TASK PROMPT: The records below hold a stretch from the line with "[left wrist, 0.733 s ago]" through the line with "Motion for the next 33"; return exactly those lines, ends included, and nothing more.

(Data records)
=======

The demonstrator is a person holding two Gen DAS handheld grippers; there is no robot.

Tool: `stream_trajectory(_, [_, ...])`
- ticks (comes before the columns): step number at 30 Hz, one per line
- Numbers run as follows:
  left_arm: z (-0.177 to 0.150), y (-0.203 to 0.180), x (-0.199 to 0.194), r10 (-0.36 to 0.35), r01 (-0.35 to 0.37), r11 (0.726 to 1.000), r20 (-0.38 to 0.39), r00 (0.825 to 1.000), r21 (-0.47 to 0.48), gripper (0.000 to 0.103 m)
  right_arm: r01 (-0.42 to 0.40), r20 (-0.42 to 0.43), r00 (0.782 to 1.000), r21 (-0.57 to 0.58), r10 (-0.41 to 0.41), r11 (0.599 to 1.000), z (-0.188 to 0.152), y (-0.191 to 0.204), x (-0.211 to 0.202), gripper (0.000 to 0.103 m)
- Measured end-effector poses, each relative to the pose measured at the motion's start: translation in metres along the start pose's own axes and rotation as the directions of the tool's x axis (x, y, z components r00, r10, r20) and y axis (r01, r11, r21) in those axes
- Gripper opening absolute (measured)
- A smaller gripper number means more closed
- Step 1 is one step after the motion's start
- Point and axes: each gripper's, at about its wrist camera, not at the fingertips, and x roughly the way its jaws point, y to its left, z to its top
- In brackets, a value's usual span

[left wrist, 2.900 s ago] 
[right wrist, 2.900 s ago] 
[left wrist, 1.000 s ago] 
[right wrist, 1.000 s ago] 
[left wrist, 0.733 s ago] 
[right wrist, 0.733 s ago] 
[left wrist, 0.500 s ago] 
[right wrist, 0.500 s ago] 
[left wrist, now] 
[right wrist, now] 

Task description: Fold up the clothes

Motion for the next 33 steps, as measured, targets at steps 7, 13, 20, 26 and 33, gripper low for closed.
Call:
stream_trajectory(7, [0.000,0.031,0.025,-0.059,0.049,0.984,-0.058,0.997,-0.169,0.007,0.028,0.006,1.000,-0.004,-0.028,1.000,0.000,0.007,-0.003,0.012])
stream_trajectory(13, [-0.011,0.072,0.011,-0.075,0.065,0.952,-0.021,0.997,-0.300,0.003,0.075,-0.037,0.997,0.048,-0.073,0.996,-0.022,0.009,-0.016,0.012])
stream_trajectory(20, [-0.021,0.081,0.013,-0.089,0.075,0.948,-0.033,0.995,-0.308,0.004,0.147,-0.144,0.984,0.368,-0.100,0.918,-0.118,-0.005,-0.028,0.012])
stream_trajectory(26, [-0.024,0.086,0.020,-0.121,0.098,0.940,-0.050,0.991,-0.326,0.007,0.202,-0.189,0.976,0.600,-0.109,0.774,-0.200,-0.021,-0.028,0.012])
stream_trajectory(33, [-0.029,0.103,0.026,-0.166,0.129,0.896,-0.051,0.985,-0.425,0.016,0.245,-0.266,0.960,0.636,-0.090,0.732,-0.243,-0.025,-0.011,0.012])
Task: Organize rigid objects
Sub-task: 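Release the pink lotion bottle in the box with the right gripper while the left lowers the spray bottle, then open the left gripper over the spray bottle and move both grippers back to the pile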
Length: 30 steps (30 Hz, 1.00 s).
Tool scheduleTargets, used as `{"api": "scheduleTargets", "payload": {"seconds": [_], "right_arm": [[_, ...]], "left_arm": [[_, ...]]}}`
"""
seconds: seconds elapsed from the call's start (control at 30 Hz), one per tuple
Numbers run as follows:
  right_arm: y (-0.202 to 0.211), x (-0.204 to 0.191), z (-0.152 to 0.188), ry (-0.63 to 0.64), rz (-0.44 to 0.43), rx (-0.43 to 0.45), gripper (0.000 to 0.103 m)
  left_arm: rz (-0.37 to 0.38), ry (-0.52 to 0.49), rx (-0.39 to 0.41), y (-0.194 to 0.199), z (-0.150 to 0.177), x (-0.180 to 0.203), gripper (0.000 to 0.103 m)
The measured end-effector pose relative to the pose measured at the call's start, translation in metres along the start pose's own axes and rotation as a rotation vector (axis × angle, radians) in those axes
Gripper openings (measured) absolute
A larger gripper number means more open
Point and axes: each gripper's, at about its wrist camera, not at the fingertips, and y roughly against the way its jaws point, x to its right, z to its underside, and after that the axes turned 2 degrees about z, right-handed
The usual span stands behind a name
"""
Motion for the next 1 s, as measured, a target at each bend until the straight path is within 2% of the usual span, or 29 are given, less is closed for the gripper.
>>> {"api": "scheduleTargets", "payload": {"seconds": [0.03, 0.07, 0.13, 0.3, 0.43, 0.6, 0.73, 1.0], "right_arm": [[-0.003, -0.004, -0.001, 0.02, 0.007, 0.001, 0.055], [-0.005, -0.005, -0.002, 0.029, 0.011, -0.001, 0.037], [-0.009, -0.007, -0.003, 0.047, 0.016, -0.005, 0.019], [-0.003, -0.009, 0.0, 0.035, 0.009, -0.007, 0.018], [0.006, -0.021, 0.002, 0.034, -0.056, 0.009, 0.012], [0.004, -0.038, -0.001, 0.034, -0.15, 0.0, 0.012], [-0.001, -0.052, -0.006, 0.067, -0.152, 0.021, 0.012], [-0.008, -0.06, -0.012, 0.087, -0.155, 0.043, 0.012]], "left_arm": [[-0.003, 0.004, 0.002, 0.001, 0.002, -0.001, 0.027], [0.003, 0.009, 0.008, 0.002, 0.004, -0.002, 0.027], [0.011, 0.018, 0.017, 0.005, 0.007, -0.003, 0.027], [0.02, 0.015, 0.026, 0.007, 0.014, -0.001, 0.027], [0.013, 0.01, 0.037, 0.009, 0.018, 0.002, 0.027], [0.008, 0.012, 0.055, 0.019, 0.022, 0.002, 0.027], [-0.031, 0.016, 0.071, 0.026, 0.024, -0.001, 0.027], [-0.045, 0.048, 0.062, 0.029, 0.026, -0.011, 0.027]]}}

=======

RESULT FOR THIS TASK:
[left wrist, 0.733 s ago] 
[right wrist, 0.733 s ago] 
[left wrist, 0.500 s ago] 
[right wrist, 0.500 s ago] 
[left wrist, now] 
[right wrist, now] 

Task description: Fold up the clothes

Motion for the next 33 steps, as measured, targets at steps 7, 13, 20, 26 and 33, gripper low for closed.

No more output is given for this exercise.